This column first ran in The Tablet in June 2011
As a graduate student in 1976 I gave a paper to the Meteoritical Society about a theory that I (and my thesis advisor) had developed concerning a rare class of meteorites which appeared to be bits of lava from the surface of an asteroid. While most asteroids are collections of metal and rock, we knew that some of them must have melted; for one, asteroid Vesta’s infrared colors exactly matched the spectra of these basaltic meteorites. Our work determined that for every gram of lava in these meteorites, there should have been another nine grams of residue in its parent asteroid.

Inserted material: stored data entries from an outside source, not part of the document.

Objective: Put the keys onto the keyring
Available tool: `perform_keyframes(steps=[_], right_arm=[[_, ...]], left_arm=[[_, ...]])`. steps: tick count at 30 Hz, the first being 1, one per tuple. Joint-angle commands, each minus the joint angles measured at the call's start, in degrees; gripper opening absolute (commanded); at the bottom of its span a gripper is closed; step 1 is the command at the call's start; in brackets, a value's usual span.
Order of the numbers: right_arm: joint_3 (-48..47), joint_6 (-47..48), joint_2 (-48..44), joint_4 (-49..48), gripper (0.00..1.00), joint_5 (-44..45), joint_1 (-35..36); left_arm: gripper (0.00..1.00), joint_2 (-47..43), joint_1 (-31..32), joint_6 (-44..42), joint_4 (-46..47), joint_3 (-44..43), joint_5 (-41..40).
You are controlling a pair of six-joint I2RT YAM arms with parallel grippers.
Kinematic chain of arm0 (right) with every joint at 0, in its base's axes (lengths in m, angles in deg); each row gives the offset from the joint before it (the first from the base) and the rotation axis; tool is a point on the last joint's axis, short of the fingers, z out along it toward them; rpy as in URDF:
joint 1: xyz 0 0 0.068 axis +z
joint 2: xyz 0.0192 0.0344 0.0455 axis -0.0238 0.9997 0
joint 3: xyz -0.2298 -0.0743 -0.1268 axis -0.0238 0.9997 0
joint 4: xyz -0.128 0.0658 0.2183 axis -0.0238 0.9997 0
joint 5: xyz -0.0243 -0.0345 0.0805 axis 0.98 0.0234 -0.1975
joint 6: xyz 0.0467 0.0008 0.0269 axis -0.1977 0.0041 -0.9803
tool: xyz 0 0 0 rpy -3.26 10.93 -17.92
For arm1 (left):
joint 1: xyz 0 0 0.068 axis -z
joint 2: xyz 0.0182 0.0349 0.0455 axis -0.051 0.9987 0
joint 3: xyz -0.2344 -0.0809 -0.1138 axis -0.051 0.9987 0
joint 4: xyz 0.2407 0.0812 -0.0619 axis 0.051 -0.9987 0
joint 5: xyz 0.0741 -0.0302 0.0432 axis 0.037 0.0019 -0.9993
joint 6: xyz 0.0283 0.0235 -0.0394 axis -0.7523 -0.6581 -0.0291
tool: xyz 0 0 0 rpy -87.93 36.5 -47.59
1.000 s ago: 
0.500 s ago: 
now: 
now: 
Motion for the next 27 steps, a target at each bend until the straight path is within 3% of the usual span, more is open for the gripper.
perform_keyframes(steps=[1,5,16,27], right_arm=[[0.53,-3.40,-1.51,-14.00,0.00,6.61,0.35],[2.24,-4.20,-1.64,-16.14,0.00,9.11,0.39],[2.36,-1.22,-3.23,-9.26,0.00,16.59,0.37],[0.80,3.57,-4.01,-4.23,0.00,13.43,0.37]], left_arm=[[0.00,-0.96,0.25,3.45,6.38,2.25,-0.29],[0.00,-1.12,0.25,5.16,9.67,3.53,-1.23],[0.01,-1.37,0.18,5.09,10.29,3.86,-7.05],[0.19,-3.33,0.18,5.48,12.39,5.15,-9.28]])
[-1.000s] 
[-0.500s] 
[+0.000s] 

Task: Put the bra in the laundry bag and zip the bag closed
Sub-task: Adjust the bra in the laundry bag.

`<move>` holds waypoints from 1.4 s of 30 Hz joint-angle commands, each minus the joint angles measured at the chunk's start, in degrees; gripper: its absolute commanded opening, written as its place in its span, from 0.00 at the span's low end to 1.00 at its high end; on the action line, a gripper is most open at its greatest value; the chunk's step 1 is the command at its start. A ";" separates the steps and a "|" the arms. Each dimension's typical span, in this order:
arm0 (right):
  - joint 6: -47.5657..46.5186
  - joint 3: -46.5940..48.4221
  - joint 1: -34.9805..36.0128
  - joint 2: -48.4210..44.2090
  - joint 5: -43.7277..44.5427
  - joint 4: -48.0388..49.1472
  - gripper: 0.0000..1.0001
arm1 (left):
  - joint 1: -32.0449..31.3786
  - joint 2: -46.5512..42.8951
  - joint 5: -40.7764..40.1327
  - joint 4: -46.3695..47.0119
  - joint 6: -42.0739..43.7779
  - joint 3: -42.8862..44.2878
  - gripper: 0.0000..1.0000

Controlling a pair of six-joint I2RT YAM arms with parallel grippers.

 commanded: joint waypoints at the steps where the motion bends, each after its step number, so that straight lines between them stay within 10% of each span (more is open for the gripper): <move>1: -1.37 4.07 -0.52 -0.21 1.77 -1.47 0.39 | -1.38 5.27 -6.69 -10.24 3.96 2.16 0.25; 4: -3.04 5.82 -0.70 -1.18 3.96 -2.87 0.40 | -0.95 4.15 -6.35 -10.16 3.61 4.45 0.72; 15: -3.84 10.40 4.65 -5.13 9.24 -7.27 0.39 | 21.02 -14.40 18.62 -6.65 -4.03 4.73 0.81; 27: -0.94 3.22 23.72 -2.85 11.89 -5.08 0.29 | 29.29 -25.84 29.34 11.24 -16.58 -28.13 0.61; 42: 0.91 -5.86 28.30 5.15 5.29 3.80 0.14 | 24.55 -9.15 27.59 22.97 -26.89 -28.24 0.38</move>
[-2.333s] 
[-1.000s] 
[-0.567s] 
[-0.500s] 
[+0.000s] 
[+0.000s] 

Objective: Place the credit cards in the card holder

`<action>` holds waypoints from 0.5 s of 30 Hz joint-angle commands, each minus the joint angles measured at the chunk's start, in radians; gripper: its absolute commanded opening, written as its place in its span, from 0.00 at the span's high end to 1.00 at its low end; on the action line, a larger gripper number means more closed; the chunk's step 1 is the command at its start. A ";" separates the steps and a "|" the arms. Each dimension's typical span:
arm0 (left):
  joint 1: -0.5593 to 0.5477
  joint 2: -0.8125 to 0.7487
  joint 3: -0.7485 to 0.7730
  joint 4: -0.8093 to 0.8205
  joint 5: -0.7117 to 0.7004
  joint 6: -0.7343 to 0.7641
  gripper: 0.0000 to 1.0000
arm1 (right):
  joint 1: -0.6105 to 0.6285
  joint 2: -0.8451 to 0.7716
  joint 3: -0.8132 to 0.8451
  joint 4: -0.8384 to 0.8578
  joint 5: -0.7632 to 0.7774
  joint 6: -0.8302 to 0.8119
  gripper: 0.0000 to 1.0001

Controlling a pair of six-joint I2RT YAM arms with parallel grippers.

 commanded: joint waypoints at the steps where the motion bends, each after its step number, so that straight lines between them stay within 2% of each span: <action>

After my talk, a grand old man of the field approached me. “If these meteorites come from an melted asteroid,” he asked, “lavas flowing to the top and residue in the center, then once it was broken into meteorites, shouldn’t we have we seen nine times as many meteorites from its interior?” In fact, we’d found none.
Then I realized that we hadn’t merely shown that these meteorites came from an asteroid like Vesta. “The asteroid never broke up,” I replied. “These are samples off Vesta itself, the only large intact asteroid with a basaltic surface.”
“That’s a fine theory, son,” he said then. “But tell me… do you actually believe it?”
And now, this past week, Nasa’s Dawn spacecraft has gone into orbit around asteroid Vesta.
Vesta is the Rosetta Stone of the asteroid belt. It’s a transition between the irregular piles of rock we call asteroids, and the dwarf planets, objects big enough to pull themselves together into round bodies with interesting geology. When Vesta was molten, it was soft enough to become spherical; now that it’s frozen, it can’t pull itself back together once it has been battered into an irregular shape by impacts from smaller asteroids. Vesta has a surface not all that different from the Moon, with samples in our labs, but unlike the Moon it orbits out among all the smaller asteroids and thus is subject to the heating and radiation that asteroids experience, different from the Moon.
Vesta is in an orbit tilted a bit above the plane of the other planets, difficult for a spacecraft to reach from Earth. To get there, we needed a new way of driving our spacecraft beyond just flinging them off the Earth and letting them coast on their way. That new technology is the “ion drive”, using electrical power generated by sunlight to squirt xenon atoms out of a rocket nozzle. This thrust is low-power, but can run continuously, gradually moving the spacecraft to orbit Vesta.
The slow but steady progress of the Dawn spacecraft mirrors the progress in our field, and the lives of us who work in that field. Understanding meteorite petrogenesis has certainly advanced since our original paper, but our basic idea has been remarkably durable, and it’s still cited today. My advisor back then, Mike Drake, like many British scientists of his generation, had had to travel to America to work in planetary science; eventually he became director of Arizona’s Lunar and Planetary Lab, and principle scientist of the OSIRIS-REx mission to the asteroids.
Meanwhile, the grand-old-man’s question to me from 40 years ago is one I continue to ask when I come across an attractive new idea: do I really believe it?
What’s clever isn’t always what’s right. But too much skepticism can keep you from pursuing the truth. You need faith to keep looking. In the case of Vesta, at least, we will now see the truth, close up. With luck I’ll find out if my belief was well-founded.
[Following the results of that mission, I now have a very different idea about Vesta and the origin of the basaltic meteorites… but that’s a story for another day. Since this column was written, both my old advisor Mike Drake and the “grand old man” quoted above, Gerry Wasserburg, have passed away… Gerry died just last month.]